How I Defuse My Anger

Everyone has a different rage profile, but we’ve all been there: There’s that subtle push, that incessant poking that gets under our skin until we burst in what, at the time, felt like righteous anger. The people closest to us get under our skin the fastest and with the littlest of things, but our real blood pressure spiking incidents happen on the outside. Read on after the jump for the method I use to defuse my anger and some relevant lessons to learn before hand.

As it turns out, there is a reason we lose our temper more readily later in the day. Human beings have a limited amount of will power and self-control. We spend the entire day exercising them. Whether it’s obeying the speed limit when we want to go faster, or denying ourselves that donut in the office, or biting back some smart remark we wanted to throw at our boss. Then after a day of biting your tongue and holding back, you’re stuck in traffic, someone cuts you off, news radio is poisoning your calm with whatever new inanity is coming out of congress. You get home and the significant other who has had a similar day is stressing you out over some petty insignificance like taking out the trash when you just want to put your feet up and decompress. So you explode. Things are said, doors are slammed, blood pressure rises, skin breaks out, stress levels spike, and the cycle continues all week.

Even for people who don’t go through anything that extreme, we’ve all been in a situation where we know we should bite back our temper but we just can’t. Conventional anger management tells us we should count to ten, but that rarely works. Counting, as an idea, does actually work. Counting to ten is rarely enough though. The idea is that a pause will give your body a chance to dissipate that spike of adrenaline.
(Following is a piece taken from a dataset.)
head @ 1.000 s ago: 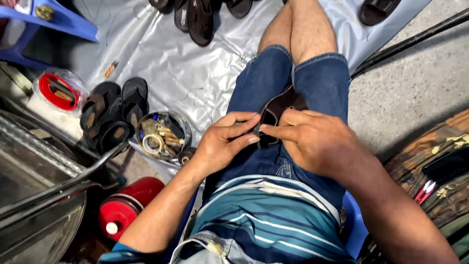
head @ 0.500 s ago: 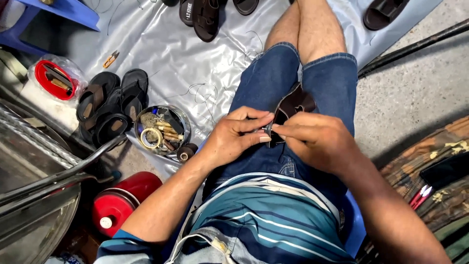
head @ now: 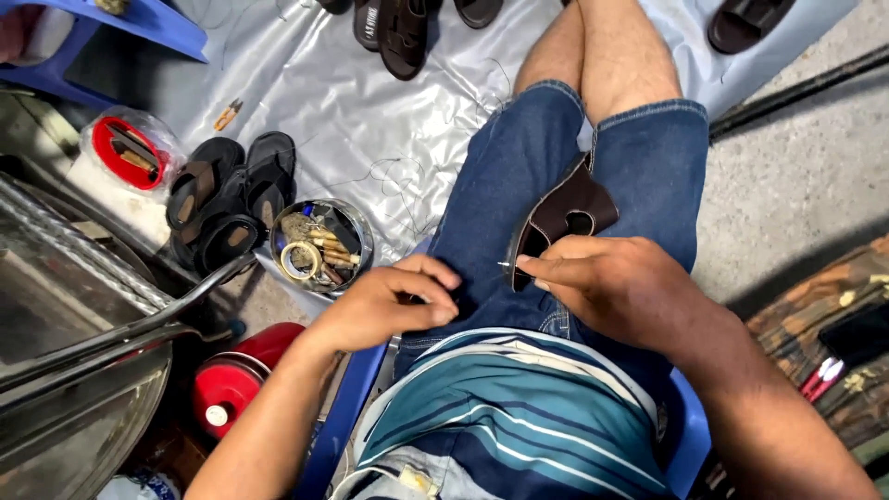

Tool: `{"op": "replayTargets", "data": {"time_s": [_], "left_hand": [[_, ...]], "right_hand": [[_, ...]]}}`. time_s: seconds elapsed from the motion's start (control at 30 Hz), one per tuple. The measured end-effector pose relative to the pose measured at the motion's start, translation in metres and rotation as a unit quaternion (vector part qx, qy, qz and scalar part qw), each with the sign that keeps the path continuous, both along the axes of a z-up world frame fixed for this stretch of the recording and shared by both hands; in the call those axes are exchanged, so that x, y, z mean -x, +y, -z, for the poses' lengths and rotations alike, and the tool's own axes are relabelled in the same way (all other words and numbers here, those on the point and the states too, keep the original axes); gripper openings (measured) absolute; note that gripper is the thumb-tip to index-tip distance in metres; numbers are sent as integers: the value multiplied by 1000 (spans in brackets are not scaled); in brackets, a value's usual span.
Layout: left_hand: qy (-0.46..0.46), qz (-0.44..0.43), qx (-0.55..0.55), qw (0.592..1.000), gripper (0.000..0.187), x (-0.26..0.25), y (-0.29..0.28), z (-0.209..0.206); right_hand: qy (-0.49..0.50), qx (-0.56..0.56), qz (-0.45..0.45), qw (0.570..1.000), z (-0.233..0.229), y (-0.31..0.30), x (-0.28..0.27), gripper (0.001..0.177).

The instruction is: Hand-sewing the leather components of a brown sandal using a needle and thread, then finishing the thread with a lighter.

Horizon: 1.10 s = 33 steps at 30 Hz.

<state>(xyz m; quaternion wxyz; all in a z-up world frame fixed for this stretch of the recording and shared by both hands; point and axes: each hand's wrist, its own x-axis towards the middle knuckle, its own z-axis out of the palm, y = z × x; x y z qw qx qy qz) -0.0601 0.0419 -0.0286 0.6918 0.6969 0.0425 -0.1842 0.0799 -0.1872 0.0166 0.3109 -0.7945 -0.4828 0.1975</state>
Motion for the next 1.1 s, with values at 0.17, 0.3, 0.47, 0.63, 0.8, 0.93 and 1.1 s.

It doesn’t diminish the anger; it just removes the primary chemical agent that triggers actual action.

With a modest amount of prep work and the guidance of the ancient Greek stoics, you can develop a powerful tool for defusing your anger without tapping into your reserves of will power and self-control much.

STOICS: THE CLIFFS NOTES AND THREE TYPES OF CONTROL

It would take too long to teach you the intricacies of stoicism, and I feel a little uncomfortable giving it the $5 treatment and taking some small part of it for self-help purposes. However, long before I started fully embracing the stoic lifestyle (I make it sound like I’ve been at this a while, but I only started recently), this and a few other techniques adopted from the stoics helped me get my stress and temper under control. Granted, I’ve always been very reserved so this may have been easier for someone of my temperament to adopt, but it doesn’t hurt to try. What you need to know is that a foundational concept in stoicism is the concept of “indifferents” (not indifference. I’m aware this is not a real word). Socrates posited that there are two types of good: material and intrinsic. In other words, having wealth, health, shelter and food is good (material) and having temperance, wisdom, etc. are good too (intrinsic). He then, in a lesson to Clinias, showed how the material goods are not actually good but pointless unless they are used properly. Food is only good if it can be eaten, otherwise, what’s the point? He points out also that they can be used for bad, like using your wealth to make someone miserable.
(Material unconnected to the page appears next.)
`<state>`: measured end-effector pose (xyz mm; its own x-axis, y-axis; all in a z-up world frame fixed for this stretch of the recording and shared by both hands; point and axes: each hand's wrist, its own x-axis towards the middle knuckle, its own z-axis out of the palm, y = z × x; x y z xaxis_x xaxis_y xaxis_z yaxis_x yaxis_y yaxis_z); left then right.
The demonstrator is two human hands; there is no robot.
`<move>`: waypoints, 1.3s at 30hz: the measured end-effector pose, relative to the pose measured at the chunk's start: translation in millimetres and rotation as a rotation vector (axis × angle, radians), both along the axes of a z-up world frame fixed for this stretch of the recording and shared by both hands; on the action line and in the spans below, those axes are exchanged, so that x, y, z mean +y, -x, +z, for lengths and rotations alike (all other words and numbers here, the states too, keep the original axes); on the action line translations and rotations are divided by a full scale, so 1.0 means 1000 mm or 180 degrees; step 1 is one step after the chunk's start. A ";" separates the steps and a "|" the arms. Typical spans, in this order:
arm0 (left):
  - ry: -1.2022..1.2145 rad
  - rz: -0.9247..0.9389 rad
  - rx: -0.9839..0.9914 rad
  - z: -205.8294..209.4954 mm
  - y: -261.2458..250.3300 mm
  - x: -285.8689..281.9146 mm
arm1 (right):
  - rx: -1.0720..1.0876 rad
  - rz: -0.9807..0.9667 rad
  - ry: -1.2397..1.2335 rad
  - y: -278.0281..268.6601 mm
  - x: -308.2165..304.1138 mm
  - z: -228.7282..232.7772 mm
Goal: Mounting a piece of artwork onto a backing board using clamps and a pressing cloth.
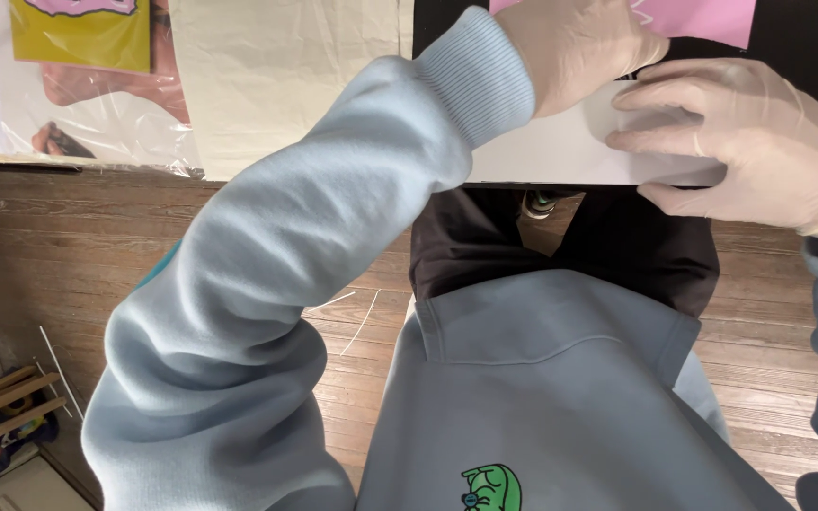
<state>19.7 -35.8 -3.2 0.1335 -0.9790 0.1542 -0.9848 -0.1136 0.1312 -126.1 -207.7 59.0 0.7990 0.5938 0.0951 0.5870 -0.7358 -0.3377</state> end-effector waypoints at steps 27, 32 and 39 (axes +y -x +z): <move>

So according to Socrates, a material good if used with ignorance, is evil, and if not used, is pointless. The implication is that in order to utilize the material ‘good’ you need to have acquired the intrinsic good like temperance and wisdom. Zeno and his stoics would later take this to the logical end and say that all these things are indifferent until adequately utilized. They are neither good nor bad. This is the central premise. Nothing is really good or bad until we make it so. I’m sorry, I’ve just butchered and shortened a deeply complex and brilliant philosophy to try and get you to this point. First, you need to understand that everything outside the intrinsic goods is an indifferent. It is a thing, a place, a time that has no specific intention. When someone does something negative to you, the person is negative, you react negatively, but the thing they did was just a thing with no intention in and of itself. You need to keep that in mind for the next bit to make sense.

The stoics believe that there are three types of control: absolute, partial, and no control. Absolute control is something which you are able to completely affect. It happens because you are making it happen and will cease the moment you stop it. Barring any disaster, reading this is something you have absolute control over. You can stop at any time you please. Partial control, as the name implies, is something which you can only partly affect, but not completely. If you’re a boss, you can hire someone. You can’t control what they do or whether they follow your rules, but you can set rules and you can fire them. This power allows you to exert a certain measure of control, but there are huge swathes of it that you have no control over. No control is simple; this is completely outside your reach. For example, I have no control over the Japanese quake, or Hurricane Katrina, or women.

ANGER MANAGEMENT

So how can this knowledge help you defuse your anger? Let’s take a cue from the Dalai Lama (folks, I promise, I’m not some Zen hippie, I came to this stuff when I started thinking about why I’m always so calm. Why invent new words to describe what others have already so eloquently described?). The Dalai Lama once apparently said that worry is a pointless waste of time. Basically if you worry and you turn out to be wrong, you wasted all your energy and time, but if you worry and you turn out to be right, worry didn’t help you avert the crisis so what function did it serve? This is the same sort of dismissal you will need to tap into.